The desire to linger in this perfect spot, and savor this amazing view. Standing in shadows and looking forward into the brightness to come. The crunch of the gravel underfoot contrasted with the silence of the open space before me. The urge to follow the curves, restless to see more before the light disappears.
Life feels like this, a lot, lately. I feel like everything is larger, stronger, and better lit than ever before. I want to hold all of this, keep it all, and I want to rush on to the next things. I'm hungry for it all, my eyes and heart consume everything before me.
And I'm also old enough to be able to stop, grin, and sit on the side of the road for a while, enjoying those who pass by, knowing that I can get back up any time and walk some more. I no longer feel so rushed. Eager, pulled forward by the desire to see what's next, but not pushed from behind.

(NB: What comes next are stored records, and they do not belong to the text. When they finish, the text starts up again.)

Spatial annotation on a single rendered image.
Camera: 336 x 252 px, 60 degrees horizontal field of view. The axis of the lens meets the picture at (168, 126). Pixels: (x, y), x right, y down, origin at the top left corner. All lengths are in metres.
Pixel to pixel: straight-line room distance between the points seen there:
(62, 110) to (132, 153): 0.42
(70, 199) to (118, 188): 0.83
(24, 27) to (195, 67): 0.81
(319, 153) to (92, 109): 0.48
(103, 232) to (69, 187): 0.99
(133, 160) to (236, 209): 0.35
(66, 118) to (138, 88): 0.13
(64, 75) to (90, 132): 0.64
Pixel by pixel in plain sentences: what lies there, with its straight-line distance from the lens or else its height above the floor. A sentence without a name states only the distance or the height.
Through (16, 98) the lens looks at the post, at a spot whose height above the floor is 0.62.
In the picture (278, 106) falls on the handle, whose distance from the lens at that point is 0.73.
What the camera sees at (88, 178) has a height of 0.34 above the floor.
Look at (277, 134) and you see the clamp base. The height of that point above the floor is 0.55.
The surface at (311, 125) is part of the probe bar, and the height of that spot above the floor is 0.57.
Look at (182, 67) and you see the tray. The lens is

I would never go back to my twenties, nor even to my thirties. I have never felt younger or more free, in some ways, than I do now. Everything feels like the open road - this open road, familiar and yet always new.
7 comments:
This blew me away and yet, stuck in the middle of my heart. It said so much of what I feel myself in my core but could not express. Your words were like completing a piece of music with the perfect melody in my heart. That is a wonderful gift. Can I have permission to write this story in my journal so that I can enjoy it a hundred times over?

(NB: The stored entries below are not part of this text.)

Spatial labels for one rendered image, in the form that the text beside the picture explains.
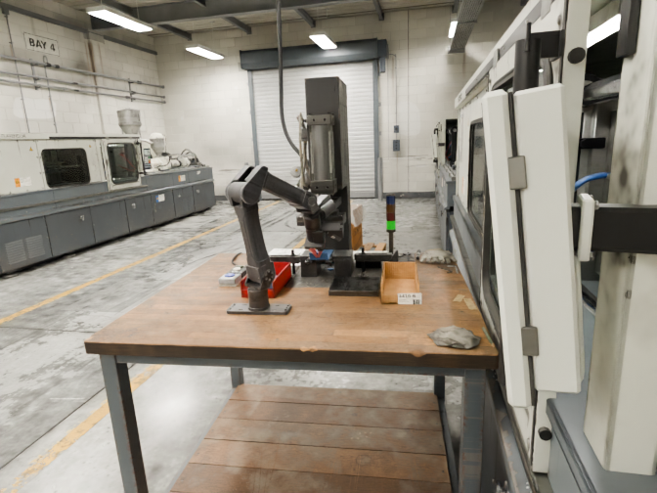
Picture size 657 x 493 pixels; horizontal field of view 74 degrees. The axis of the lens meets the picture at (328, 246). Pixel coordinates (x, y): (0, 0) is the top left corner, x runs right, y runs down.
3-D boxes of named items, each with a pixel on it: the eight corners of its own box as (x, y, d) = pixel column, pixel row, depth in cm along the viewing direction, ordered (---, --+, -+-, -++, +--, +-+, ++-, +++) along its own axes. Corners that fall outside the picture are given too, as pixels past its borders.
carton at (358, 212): (324, 241, 577) (323, 202, 565) (369, 242, 559) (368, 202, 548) (307, 253, 515) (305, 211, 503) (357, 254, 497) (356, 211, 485)
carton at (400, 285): (381, 306, 140) (380, 283, 138) (383, 282, 164) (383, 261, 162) (421, 306, 138) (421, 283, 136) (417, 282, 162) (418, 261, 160)
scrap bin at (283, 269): (240, 297, 151) (240, 281, 150) (262, 276, 175) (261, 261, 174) (275, 298, 149) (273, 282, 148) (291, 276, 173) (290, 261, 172)
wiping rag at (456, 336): (424, 332, 121) (428, 348, 108) (424, 321, 120) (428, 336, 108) (476, 333, 119) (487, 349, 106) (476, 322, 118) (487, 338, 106)
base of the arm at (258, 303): (231, 283, 142) (223, 290, 135) (290, 283, 139) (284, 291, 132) (233, 305, 144) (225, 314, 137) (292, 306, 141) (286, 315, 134)
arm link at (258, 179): (304, 194, 152) (234, 159, 130) (322, 196, 146) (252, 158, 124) (294, 228, 151) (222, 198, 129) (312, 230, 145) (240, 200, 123)
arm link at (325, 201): (323, 209, 160) (311, 181, 154) (339, 211, 154) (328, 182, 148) (302, 227, 154) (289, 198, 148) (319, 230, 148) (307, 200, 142)

I agree with Odd Chick. This is both a very lovely image and beautiful writing. I've missed you.
I have a sick friend I'm profoundly preoccupied with, so I'm not making the rounds like I used to. But I have been writing a lot of poetry. It is only in poetry that I can express this particular pain.
There's something of old Europe in the look of the road, a track that leads to magic, mystery and unnameable splendor. I think you've captured its essence beautifully both in the photograph and words. Perhaps the moment you're referring to is now - a very slippery spot to ponder.
this is a beautiful place, almost magical, like something happened there once of profound meaning, or maybe it was yesterday....steve, I am thrilled you are so happy doing what it is you do and that you are reaping the rewards....I have also missed you and hope your path does not take you far from us for too long a time..
thanks for that little bit of magic..
What a lovely collection of comments, from a lovely foursome of ladies. Odd Chick, of course you can copy this wherever you would like. Utah, I am sorry your friend is sick - but glad you are writing poetry through the experience (or writing the experience through poetry). Susan - Yes, there is something of old Europe in this road - Moses Cone built well, and the land has embraced the roads over the intervening century. Linda - I hope I'm able to be back into this a little... Not as I was before, but more than lately...
I love roads too - especially unpaved ones. This picture is especially beautiful. Thanks for your thoughts too. It helps me to remember to savor those simple moments.
I always remember you saying that when your physical age caught up with your internal age (30s), you felt like a person in a boat, approaching the dock, only to have the boat slip past the dock before you could moor. Careful -- this might be the same way!